● **Source records**
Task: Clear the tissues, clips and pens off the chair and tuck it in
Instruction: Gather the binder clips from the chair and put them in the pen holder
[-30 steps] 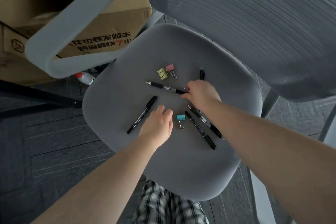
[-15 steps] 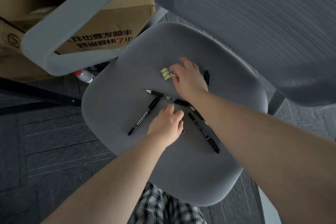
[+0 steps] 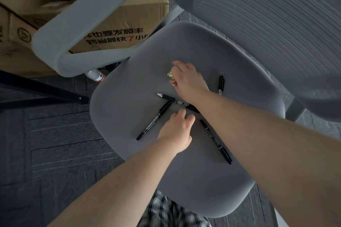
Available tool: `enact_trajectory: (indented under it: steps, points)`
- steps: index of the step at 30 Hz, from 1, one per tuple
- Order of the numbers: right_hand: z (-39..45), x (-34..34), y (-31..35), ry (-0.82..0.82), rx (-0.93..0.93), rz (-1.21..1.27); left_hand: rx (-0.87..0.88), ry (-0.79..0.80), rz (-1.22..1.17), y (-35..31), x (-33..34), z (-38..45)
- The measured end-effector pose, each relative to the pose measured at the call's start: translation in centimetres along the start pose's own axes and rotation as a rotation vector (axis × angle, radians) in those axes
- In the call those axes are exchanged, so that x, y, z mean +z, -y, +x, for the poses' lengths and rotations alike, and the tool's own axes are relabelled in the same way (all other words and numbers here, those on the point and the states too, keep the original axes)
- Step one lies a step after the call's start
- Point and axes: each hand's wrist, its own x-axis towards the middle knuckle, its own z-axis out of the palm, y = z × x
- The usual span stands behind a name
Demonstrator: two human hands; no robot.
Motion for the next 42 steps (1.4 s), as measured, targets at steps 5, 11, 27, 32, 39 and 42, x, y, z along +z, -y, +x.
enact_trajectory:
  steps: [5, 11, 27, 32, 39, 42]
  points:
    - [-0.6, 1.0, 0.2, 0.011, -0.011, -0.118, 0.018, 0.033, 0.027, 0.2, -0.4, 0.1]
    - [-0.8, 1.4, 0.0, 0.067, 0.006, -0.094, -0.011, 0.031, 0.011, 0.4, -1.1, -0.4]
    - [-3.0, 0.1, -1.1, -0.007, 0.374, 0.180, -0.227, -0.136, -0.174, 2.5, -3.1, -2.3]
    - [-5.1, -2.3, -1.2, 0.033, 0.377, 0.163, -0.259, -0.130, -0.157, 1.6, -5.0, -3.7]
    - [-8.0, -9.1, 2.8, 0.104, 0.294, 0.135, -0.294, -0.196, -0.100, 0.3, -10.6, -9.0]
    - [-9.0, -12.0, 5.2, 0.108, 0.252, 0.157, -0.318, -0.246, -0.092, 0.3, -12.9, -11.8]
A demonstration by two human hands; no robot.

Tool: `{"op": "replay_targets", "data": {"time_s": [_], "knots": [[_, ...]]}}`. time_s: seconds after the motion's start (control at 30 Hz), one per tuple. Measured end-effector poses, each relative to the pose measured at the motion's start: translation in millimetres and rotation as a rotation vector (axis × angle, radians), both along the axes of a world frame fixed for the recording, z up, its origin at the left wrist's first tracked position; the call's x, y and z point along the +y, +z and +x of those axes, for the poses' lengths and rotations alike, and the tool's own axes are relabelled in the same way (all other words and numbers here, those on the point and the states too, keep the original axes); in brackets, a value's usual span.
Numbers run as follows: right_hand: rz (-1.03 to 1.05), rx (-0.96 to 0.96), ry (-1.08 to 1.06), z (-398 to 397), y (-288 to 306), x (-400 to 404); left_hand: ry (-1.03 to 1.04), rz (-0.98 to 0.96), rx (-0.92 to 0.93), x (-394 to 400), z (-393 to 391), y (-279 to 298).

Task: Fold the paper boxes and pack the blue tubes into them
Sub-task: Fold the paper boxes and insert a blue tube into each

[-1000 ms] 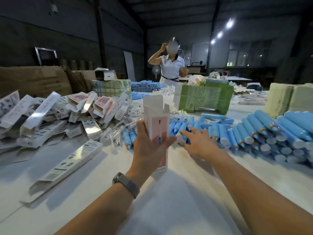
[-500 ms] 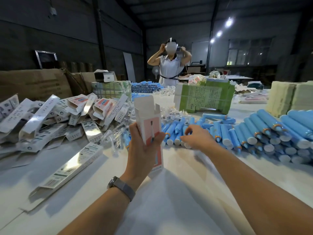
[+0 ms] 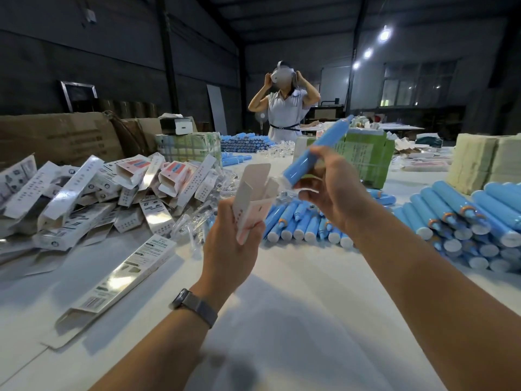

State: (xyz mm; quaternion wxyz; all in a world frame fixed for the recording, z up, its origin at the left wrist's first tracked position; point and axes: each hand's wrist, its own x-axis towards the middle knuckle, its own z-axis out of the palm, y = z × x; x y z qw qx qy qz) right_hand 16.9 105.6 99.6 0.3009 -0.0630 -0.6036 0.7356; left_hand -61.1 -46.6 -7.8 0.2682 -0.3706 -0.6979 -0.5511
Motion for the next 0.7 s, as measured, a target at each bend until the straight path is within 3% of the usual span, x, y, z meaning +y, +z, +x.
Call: {"op": "replay_targets", "data": {"time_s": [0.1,0.2,0.43,0.7], "knots": [[-0.003,0.116,0.036,8,10,-9,0.0,-0.034,0.041,0,3,0],[0.143,0.189,0.077,14,11,-20,0.02,-0.044,0.056,0,5,0],[0.735,0.3,-0.332,11,-2,-27,0.024,-0.026,0.017,0,7,4],[0.932,0.552,-0.451,7,-9,-27,0.044,-0.001,0.02,0,2,4]]}}
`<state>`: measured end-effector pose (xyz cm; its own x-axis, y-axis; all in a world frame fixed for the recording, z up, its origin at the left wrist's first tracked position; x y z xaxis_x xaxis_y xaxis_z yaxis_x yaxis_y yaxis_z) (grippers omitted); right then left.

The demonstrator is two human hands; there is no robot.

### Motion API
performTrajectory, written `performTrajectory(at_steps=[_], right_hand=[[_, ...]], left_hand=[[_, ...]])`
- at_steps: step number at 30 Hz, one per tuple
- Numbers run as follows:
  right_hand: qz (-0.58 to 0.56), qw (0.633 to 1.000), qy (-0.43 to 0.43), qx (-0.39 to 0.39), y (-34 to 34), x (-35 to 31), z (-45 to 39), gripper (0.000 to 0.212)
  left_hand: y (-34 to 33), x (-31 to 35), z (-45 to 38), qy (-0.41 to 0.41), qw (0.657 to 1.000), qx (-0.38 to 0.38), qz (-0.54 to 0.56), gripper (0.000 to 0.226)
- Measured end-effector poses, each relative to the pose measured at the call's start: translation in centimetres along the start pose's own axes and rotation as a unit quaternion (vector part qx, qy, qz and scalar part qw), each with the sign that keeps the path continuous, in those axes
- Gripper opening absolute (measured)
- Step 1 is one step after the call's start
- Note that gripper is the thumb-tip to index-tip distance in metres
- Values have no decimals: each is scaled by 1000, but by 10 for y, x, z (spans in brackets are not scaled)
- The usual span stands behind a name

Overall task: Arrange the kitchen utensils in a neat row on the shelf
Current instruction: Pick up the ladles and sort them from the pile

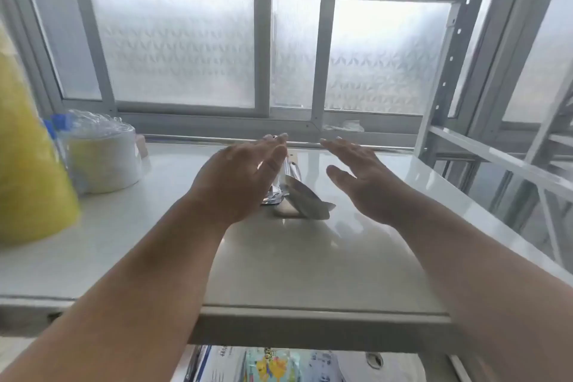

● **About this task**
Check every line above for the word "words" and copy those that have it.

● **Answer area**
- In the call those axes are exchanged, so that x, y, z mean +z, -y, +x, for the poses' lengths and rotations alike, and the tool's own axes are relabelled in the same way (all other words and numbers here, those on the point and the states too, keep the original axes)
Tool: `{"op": "replay_targets", "data": {"time_s": [_], "knots": [[_, ...]]}}`. time_s: seconds after the motion's start (control at 30 Hz), one per tuple. Measured end-effector poses, each relative to the pose measured at the motion's start: translation in millimetres and rotation as a rotation vector (axis × angle, radians), both along the axes of a world frame fixed for the recording, z up, its origin at the left wrist's first tracked position; the call's x, y and z point along the +y, +z and +x of those axes, for the poses' lengths and rotations alike, and the tool's own axes are relabelled in the same way (all other words and numbers here, those on the point and the states too, keep the original axes); in brackets, a value's usual span.

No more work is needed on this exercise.